Effects of Excess Manganese on Production of Organic Acids in Mn-Tolerant and Mn-Sensitive Cultivars of Triticum aestivum L. (Wheat)

Abstract

Summary Tolerance to metals may be achieved via enhanced production of organic acids and subsequent formation of stable metal-organic acid complexes in the cytosol or vacuole. To determine the relationship between differential tolerance to Mn and organic acid content in Triticum aestivum L., a Mn-tolerant and a Mn-sensitive cultivar were grown in solution culture with 0, 250 or 500 μM Mn. Exposure to excess Mn reduced rates of growth and photosynthesis in the Mn-sensitive cultivar, while respiration declined after an initial stimulation.
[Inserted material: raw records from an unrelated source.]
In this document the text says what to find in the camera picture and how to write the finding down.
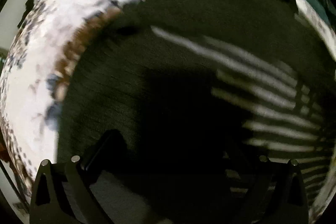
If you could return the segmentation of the black striped small garment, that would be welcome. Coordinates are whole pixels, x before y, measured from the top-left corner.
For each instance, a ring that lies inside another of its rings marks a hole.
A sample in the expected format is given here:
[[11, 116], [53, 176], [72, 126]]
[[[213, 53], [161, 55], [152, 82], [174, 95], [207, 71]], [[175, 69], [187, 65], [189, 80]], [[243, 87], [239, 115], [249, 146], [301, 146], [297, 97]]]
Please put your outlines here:
[[76, 35], [58, 161], [79, 155], [112, 218], [116, 188], [157, 223], [226, 223], [229, 158], [329, 169], [335, 61], [286, 0], [136, 0]]

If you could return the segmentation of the white floral bed sheet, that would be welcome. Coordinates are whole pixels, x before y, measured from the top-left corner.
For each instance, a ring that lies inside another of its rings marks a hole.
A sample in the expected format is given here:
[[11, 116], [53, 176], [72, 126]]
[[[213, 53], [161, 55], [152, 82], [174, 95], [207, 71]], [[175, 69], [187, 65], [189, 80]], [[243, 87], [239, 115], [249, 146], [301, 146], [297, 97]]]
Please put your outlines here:
[[[136, 0], [32, 0], [32, 6], [19, 24], [1, 73], [1, 132], [12, 170], [19, 176], [22, 193], [31, 199], [38, 169], [43, 160], [58, 161], [59, 125], [71, 77], [87, 50], [76, 35], [87, 20], [102, 13], [102, 27], [116, 21], [125, 5]], [[335, 28], [328, 26], [307, 0], [286, 0], [301, 21], [308, 24], [323, 41], [335, 61]], [[306, 173], [308, 189], [316, 196], [308, 210], [308, 223], [335, 223], [335, 87], [331, 91], [330, 136], [334, 141], [329, 169], [324, 179], [316, 179], [313, 168]], [[112, 218], [90, 181], [89, 188], [110, 217], [110, 223], [140, 223], [122, 219], [130, 213], [144, 216], [148, 209], [141, 197], [116, 188]], [[80, 221], [87, 223], [63, 184], [71, 208]]]

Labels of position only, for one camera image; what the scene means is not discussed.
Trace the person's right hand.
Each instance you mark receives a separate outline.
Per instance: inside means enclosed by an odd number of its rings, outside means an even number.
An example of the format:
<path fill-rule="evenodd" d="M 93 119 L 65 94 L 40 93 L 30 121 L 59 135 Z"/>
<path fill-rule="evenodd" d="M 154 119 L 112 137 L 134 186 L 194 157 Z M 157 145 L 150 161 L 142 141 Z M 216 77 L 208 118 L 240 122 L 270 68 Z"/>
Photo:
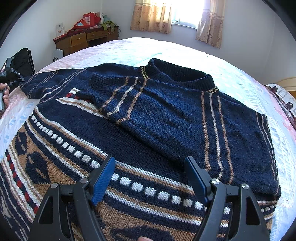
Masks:
<path fill-rule="evenodd" d="M 139 238 L 137 239 L 137 241 L 153 241 L 153 240 L 151 240 L 151 239 L 148 238 L 148 237 L 139 237 Z"/>

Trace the person's left hand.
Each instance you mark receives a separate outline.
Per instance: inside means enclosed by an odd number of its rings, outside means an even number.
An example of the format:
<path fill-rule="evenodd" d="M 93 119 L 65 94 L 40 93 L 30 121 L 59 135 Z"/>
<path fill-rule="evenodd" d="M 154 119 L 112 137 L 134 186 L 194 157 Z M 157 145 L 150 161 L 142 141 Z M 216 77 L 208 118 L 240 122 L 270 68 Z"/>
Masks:
<path fill-rule="evenodd" d="M 5 110 L 9 106 L 10 87 L 6 83 L 1 83 L 1 110 Z"/>
In the Mn-tolerant cultivar, growth was not affected by excess Mn, toxic effects on photosynthesis and respiration were less pronounced. Under these conditions, six carboxylate anions were detected in root and leaf tissues, five of which were present in sufficient amounts for quantification. In roots, concentrations of aconitate, α-ketoglutarate, citrate, malate, succinate did not differ between Mn-tolerant and Mn-sensitive cultivars. In leaves, growth in excess Mn was accompanied by increases in the concentrations of aconitate, α-ketoglutarate, succinate in the Mn-sensitive cultivar only. To examine the effects of Mn or organic acid synthesis, leaf slices from plants grown for 11 d in the presence or absence of Mn (500 μM) were incubated in [2- 14 C]sodium acetate. Growth in excess Mn increased concentrations of succinate in the leaf slices but decreased its specific radioactivity, indicating that its synthesis was not solely via acetyl CoA feeding into the citric-acid cycle. The specific radioactivity of malate also declined with Mn stress. Observed increases in organic acid content in the Mn-sensitive cultivar, the lack of similar increases in the Mn-tolerant cultivar, the general decline in specific radioactivity of labeled organic acids indicates that enhanced production of organic acids is not a primary mechanism of Mn-tolerance. Such effects more likely reflect responses to Mn toxicity.